3 - Por despacho de 16 de setembro de 2016 (objeto de retificação material em 19 de setembro seguinte), foram as partes notificadas para, querendo, se pronunciarem sobre a eventualidade de não conhecimento do objeto do recurso, dada a existência no acórdão recorrido de um fundamento de decisão alternativo, apto, por si só, a fundamentar e manter o seu sentido decisório. O fundamento alternativo em causa consubstancia-se no artigo 156.º da Lei n.º 53-A/2006, de 29 de dezembro (Lei do Orçamento do Estado para 2007).

Com efeito, considerou o relator que o acórdão do Tribunal de Contas n.º 1/2016-26.JAN-1.S/P negou provimento ao recurso interposto de decisão de recusa de visto tomada pela mesma Secção, em subsecção, referente ao contrato de prestação de serviços do ramo "Saúde" celebrado pela ora recorrente - mantendo, em consequência, tal recusa de visto -, não apenas com base nos normativos ora impugnados, como, também, por entender que o aludido contrato viola o artigo 156.º da Lei n.º 53-A/2006, de 29 de dezembro (Lei do Orçamento do Estado para 2007), nos termos da qual «cessam, com efeitos a 1 de janeiro de 2007, quaisquer financiamentos públicos de sistemas particulares de proteção social ou de cuidados de saúde». Nesse aresto, afirma-se o seguinte, a propósito de tal norma:

«68 - Na decisão sub judice, para justificar a aplicação da norma ao caso, diz-se, em termos sintéticos que "a contratação de seguros de saúde é uma forma de providenciar esses cuidados [de saúde]. Por outro lado, o financiamento público aí referido não está limitado ao financiamento proveniente de verbas do orçamento do Estado. Afigura-se-nos que a formulação dada à norma se refere a qualquer tipo de financiamento público. O financiamento do contrato de seguro em apreciação é, portanto, um financiamento público, única razão, aliás, porque está submetido ao controlo e jurisdição deste Tribunal de Contas. A despesa em causa está, pois, ela própria, proibida por lei".

[...]

88 - Da análise efetuada à razão de ser da norma em causa, o que se constata é que se trata efetivamente de uma norma financeira, na medida em que comporta efeitos financeiros inequívocos, «enxertada» na Lei do Orçamento, que não se reconduz à vigência anual da referida Lei na medida que pretende eliminar uma forma de financiamento público de subsistemas de saúde para o futuro. E, nesse sentido, será uma norma «cavaleira» em relação ao diploma onde se encontra.
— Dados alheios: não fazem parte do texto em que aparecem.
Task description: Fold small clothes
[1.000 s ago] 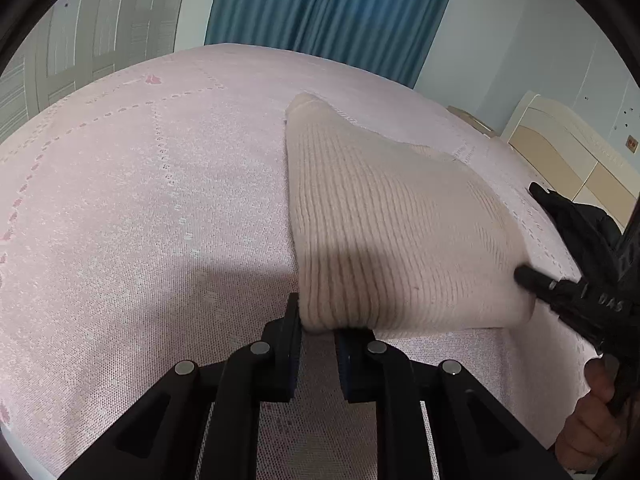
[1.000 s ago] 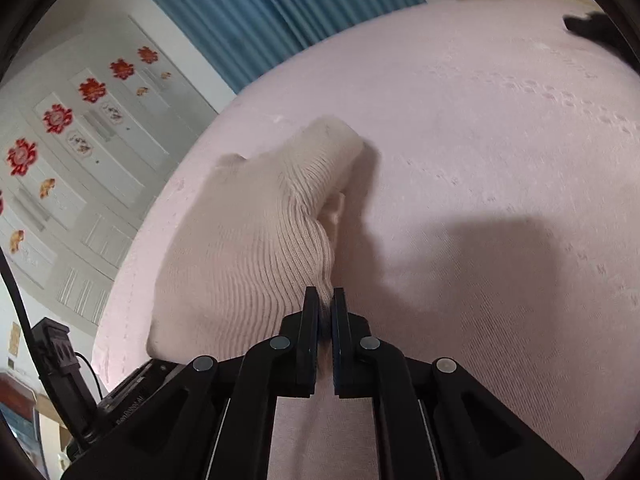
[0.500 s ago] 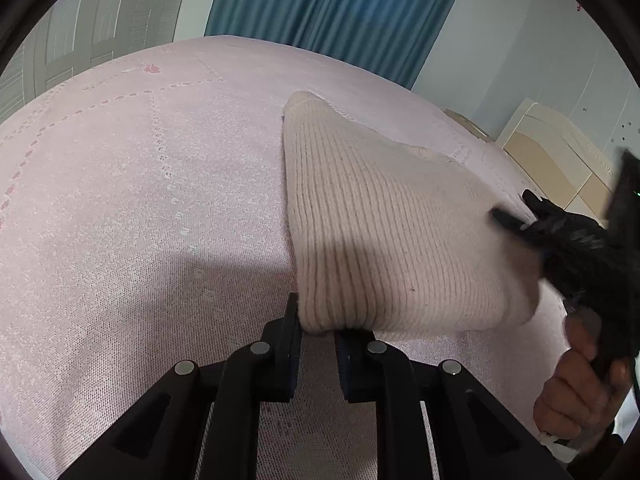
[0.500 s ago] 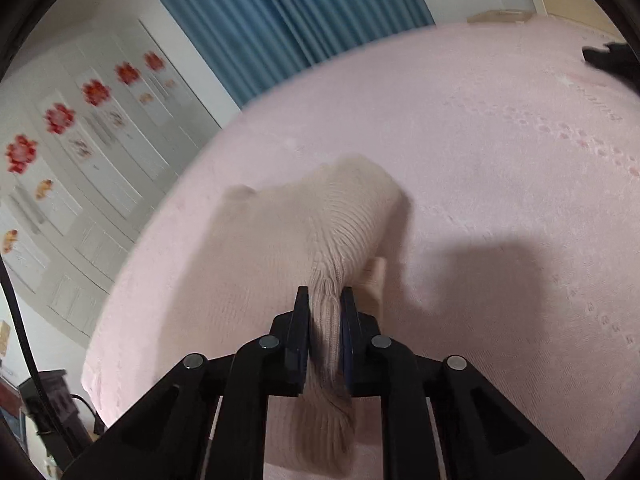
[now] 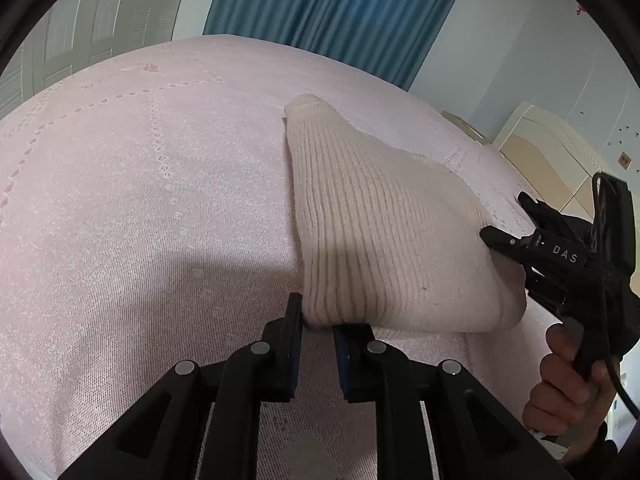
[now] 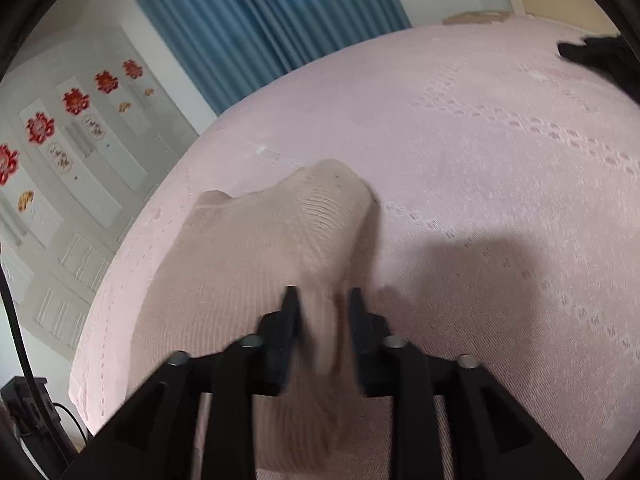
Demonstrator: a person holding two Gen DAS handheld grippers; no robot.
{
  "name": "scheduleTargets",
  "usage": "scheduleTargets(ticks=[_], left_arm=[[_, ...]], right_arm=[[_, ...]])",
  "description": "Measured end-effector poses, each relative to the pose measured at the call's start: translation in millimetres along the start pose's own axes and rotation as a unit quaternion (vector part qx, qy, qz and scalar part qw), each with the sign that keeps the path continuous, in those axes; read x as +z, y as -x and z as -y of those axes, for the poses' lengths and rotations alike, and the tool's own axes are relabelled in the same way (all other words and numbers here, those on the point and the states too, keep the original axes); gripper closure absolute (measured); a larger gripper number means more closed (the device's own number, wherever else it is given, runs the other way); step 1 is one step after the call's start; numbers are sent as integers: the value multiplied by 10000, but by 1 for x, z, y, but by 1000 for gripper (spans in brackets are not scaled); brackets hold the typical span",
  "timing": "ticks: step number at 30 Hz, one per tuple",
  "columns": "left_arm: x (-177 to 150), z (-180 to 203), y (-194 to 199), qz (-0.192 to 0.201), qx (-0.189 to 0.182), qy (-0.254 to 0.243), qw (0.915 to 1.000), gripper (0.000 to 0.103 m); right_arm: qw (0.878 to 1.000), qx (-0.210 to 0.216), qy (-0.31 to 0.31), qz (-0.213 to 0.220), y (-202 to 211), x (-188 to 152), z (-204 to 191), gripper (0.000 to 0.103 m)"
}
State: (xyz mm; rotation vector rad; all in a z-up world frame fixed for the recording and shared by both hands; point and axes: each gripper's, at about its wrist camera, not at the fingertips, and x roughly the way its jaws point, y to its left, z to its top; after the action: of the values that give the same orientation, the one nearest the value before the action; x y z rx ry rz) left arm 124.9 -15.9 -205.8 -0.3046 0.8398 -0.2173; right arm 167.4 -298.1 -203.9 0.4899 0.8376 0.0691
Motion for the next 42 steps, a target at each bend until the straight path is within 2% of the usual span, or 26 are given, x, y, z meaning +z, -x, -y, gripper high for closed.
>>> scheduleTargets(ticks=[3, 5, 6, 8, 12, 16, 20, 24, 28, 31, 33, 36, 39, 42], left_arm=[[-1, -2, 5, -31, 57, 8, 10000, 82], [-3, -1, 12, 6, 309, -169, 9994, 71], [-5, -1, 17, 64, 432, -243, 9988, 65], [-7, -3, 28, 197, 543, -263, 9980, 63], [2, -12, 42, 420, 375, -3, 9984, 57], [38, -5, 28, 425, 192, 77, 9989, 57], [79, 18, 4, 517, -98, -309, 9981, 57], [112, 34, -29, 306, -85, -595, 9977, 57], [108, 31, -55, 20, 289, -843, 9960, 57], [99, 31, -65, -107, 416, -994, 9941, 56], [95, 32, -64, -89, 437, -1051, 9935, 55], [90, 32, -65, -70, 523, -1147, 9920, 55], [90, 30, -66, -63, 535, -1038, 9931, 53], [91, 30, -69, -52, 554, -1076, 9926, 50]], right_arm=[[9993, 169, -336, 26, 8, 0, 14, 63], [9987, 220, -443, 89, 13, 1, 19, 63], [9986, 189, -473, 144, 17, 2, 21, 62], [9986, 112, -464, 220, 24, 3, 21, 62], [9989, -311, -114, 338, 40, 5, 8, 62], [9966, -589, 442, 382, 54, 18, -12, 61], [9967, -516, 593, 223, 42, 47, -33, 61], [9958, -438, 792, 166, 21, 77, -58, 61], [9943, -226, 1037, -24, -2, 67, -62, 61], [9943, -404, 826, -536, -25, 45, -39, 60], [9961, -274, 640, -543, -24, 39, -31, 56], [9949, -293, 685, -674, -27, 39, -29, 55], [9944, -343, 614, -786, -36, 40, -30, 55], [9925, -560, 818, -714, -39, 38, -37, 55]])
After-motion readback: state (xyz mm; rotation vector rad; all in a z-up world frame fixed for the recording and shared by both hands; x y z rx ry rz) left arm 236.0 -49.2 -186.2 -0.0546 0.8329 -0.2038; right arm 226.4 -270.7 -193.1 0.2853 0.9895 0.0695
89 - O legislador de 2006 não restringiu o seu âmbito ao ano económico e financeiro subsequente. Como se refere no Acórdão do Tribunal Constitucional n.º 396/2011, de 21 de setembro, "uma vez editado, este regime desprende-se do seu local de nascimento, ganha vida própria, sobrevive por si, sem dependência da lei que operou essa inserção. O que significará que basta a inércia do legislador para que os efeitos da redução agora operada, ainda que incidentes apenas sobre os montantes em vigor à data da emissão da norma, perdurem indefinidamente".
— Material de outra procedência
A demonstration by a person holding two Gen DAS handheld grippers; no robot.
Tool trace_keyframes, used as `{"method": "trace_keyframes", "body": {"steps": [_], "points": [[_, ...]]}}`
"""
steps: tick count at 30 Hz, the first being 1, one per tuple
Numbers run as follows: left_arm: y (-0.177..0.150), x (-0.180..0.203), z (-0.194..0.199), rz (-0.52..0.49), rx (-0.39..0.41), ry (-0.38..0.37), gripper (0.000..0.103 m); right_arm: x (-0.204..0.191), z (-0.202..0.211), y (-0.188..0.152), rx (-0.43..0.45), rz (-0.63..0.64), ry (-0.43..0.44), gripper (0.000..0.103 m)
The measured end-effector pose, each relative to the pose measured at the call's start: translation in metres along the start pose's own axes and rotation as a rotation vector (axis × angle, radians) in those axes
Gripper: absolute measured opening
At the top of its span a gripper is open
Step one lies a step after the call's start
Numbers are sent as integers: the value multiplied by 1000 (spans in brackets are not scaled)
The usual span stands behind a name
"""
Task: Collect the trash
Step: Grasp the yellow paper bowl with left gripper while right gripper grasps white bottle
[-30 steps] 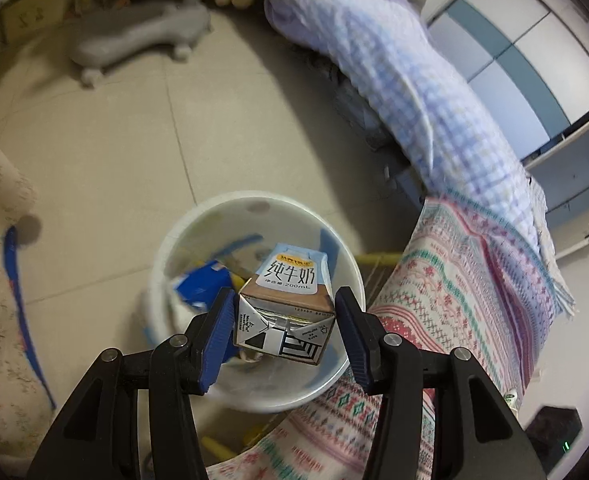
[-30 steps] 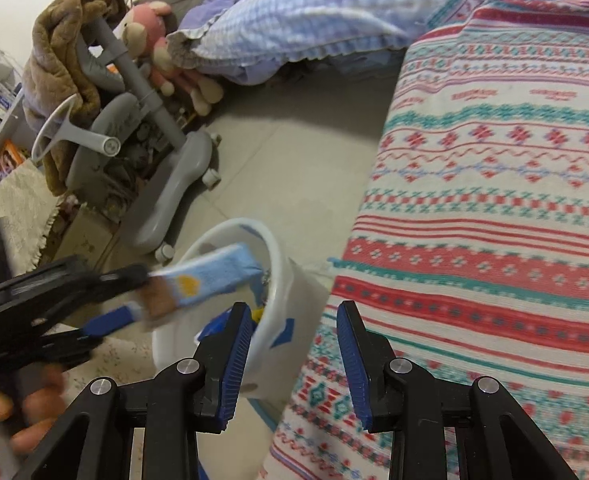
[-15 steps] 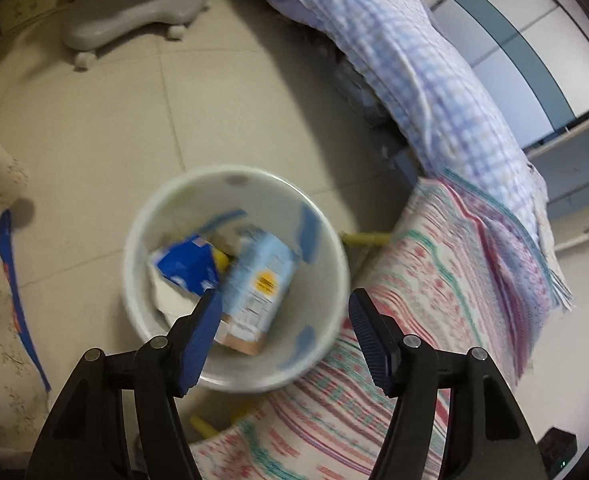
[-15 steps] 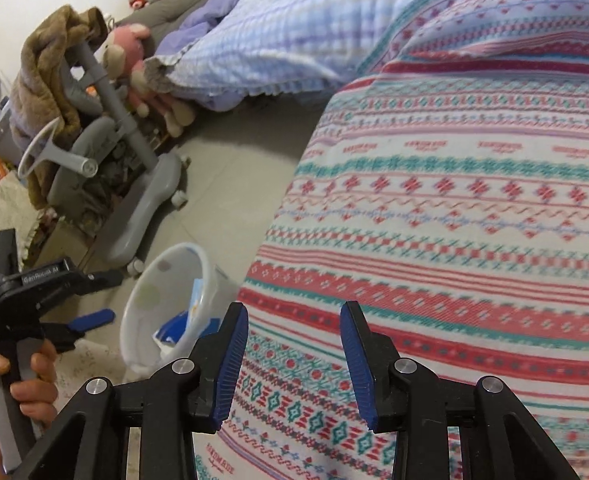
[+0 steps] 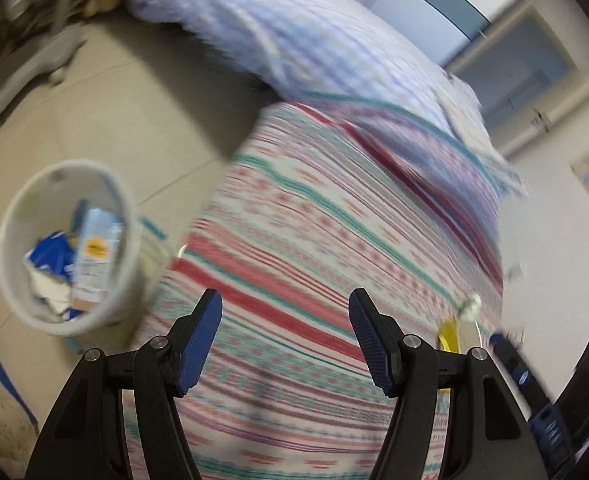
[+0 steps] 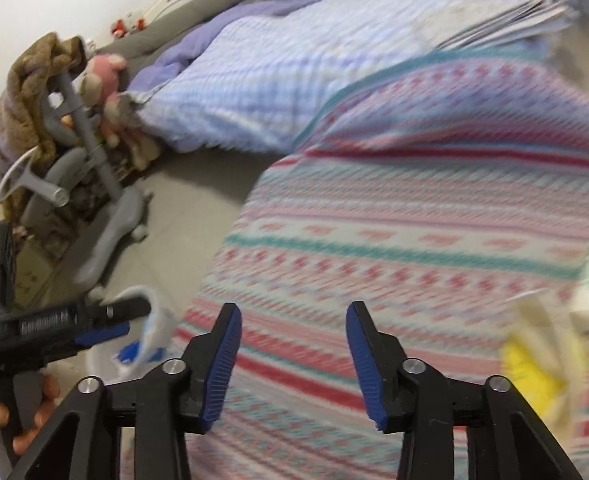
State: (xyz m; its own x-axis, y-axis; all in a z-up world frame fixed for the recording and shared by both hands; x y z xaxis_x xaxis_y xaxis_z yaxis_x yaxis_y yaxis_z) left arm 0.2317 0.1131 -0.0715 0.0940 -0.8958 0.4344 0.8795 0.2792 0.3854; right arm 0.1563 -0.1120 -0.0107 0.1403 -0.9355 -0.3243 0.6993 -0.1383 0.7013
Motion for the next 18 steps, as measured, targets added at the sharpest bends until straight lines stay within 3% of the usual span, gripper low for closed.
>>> {"method": "trace_keyframes", "body": {"steps": [6, 12, 18], "points": [[-41, 77, -32, -158, -72, -32, 69, 81, 30, 13, 82, -95, -112, 55], [-84, 152, -53, -270, -102, -114, 69, 156, 67, 30, 134, -246, -171, 55], [-138, 225, -82, -380, -176, -225, 69, 201, 84, 20, 120, -368, -189, 55]]}}
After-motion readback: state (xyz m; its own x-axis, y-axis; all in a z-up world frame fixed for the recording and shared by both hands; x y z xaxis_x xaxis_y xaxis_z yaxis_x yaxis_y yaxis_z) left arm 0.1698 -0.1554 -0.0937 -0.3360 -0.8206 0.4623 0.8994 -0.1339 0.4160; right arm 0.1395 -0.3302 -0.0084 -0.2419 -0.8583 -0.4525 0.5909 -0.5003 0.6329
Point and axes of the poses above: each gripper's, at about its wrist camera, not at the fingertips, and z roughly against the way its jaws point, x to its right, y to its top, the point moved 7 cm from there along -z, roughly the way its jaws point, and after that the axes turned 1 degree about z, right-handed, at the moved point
90 - A partir da sua entrada em vigor, a menos que alguma norma de idêntico valor os venha permitir, os financiamentos públicos de subsistemas privados de saúde, ainda que estes, qua tale, se mantenham, não será possível.

91 - Por outro lado, nem a LQER nem os Estatutos da ANACOM, vieram excecionar a aplicação daquela norma, que por isso se mantém em vigor e vincula todas as entidades públicas ou quer sejam financiadas por verbas públicas.
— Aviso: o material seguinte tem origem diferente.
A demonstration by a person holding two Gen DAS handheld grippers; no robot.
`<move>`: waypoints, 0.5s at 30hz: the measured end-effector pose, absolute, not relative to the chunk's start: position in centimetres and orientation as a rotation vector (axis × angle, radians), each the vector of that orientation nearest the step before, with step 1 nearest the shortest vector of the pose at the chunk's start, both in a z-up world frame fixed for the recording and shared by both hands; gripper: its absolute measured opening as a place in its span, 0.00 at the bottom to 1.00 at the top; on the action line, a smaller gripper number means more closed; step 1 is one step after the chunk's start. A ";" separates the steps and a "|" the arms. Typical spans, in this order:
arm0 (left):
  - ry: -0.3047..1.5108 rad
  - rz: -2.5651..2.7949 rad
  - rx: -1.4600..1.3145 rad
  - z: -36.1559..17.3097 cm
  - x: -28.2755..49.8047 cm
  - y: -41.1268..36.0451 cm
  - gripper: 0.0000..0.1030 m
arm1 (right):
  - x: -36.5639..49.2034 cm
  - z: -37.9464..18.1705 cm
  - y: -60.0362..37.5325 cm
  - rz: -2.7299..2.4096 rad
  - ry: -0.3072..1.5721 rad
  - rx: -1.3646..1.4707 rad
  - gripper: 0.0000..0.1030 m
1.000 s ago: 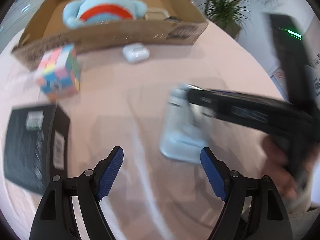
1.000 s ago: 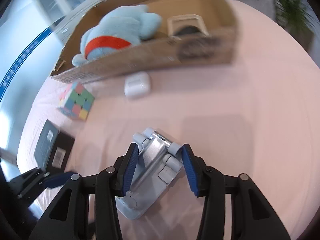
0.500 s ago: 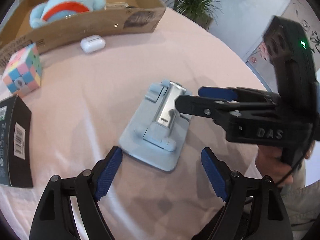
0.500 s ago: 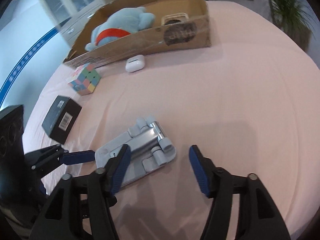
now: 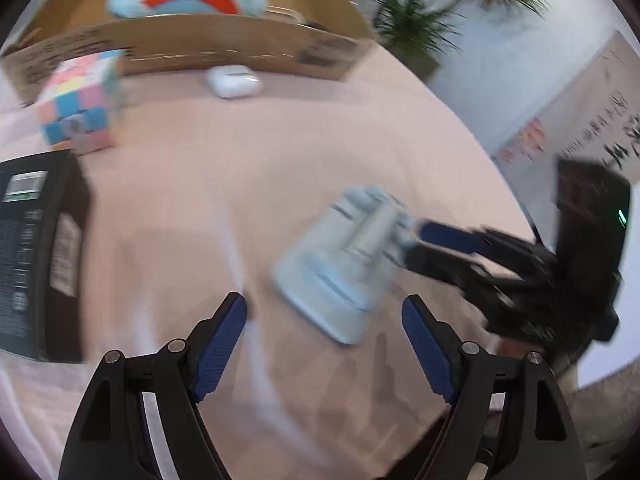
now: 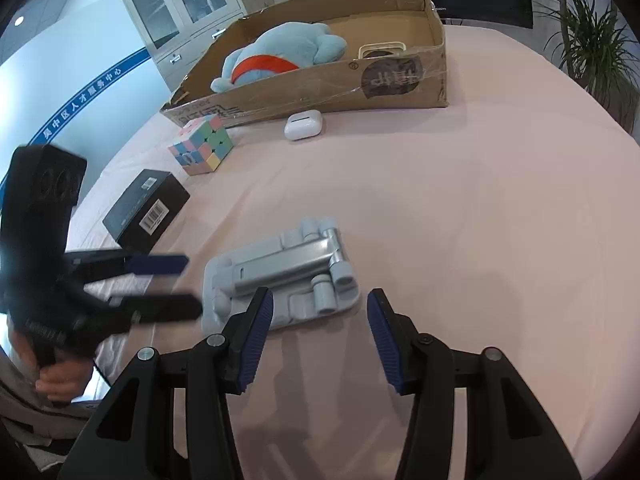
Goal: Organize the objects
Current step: 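Move the right gripper down to the grey phone stand, then grasp the grey phone stand's base with the right gripper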
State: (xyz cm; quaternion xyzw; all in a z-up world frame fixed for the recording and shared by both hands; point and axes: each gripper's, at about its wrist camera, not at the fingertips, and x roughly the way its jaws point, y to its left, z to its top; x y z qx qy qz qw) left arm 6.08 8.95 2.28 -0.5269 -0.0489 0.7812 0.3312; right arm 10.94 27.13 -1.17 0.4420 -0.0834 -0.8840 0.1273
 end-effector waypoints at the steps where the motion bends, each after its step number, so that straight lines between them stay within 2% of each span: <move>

92 - A ANACOM é uma pessoa coletiva pública, financiada por verbas provenientes de receitas, que embora próprias, são públicas, tanto as que se referem às taxas como as que resultem da venda dos seus serviços. A aplicação dessas receitas, qualquer que seja o regime a que se subordina, é de natureza pública, estando por isso vinculada a esse normativo.

93 - Assim sendo não tem qualquer razão a recorrente quanto [a] esta dimensão do recurso.»

Mesmo admitindo que a nulidade resultante da «criação de obrigação pecuniária não prevista na lei, e por ela ser mesmo expressamente proibida» (cf. o n.º 106 do acórdão mantido pela decisão ora recorrida) e que a «desconformidade do contrato com a lei aplicável [que determina] a alteração do resultado financeiro» (cf. o n.º 110 do mesmo acórdão) sejam meramente consequenciais, subsistem como fundamentos principais e autónomos da recusa do visto decidida em primeira instância e mantida pela decisão ora recorrida, por um lado, as normas dos...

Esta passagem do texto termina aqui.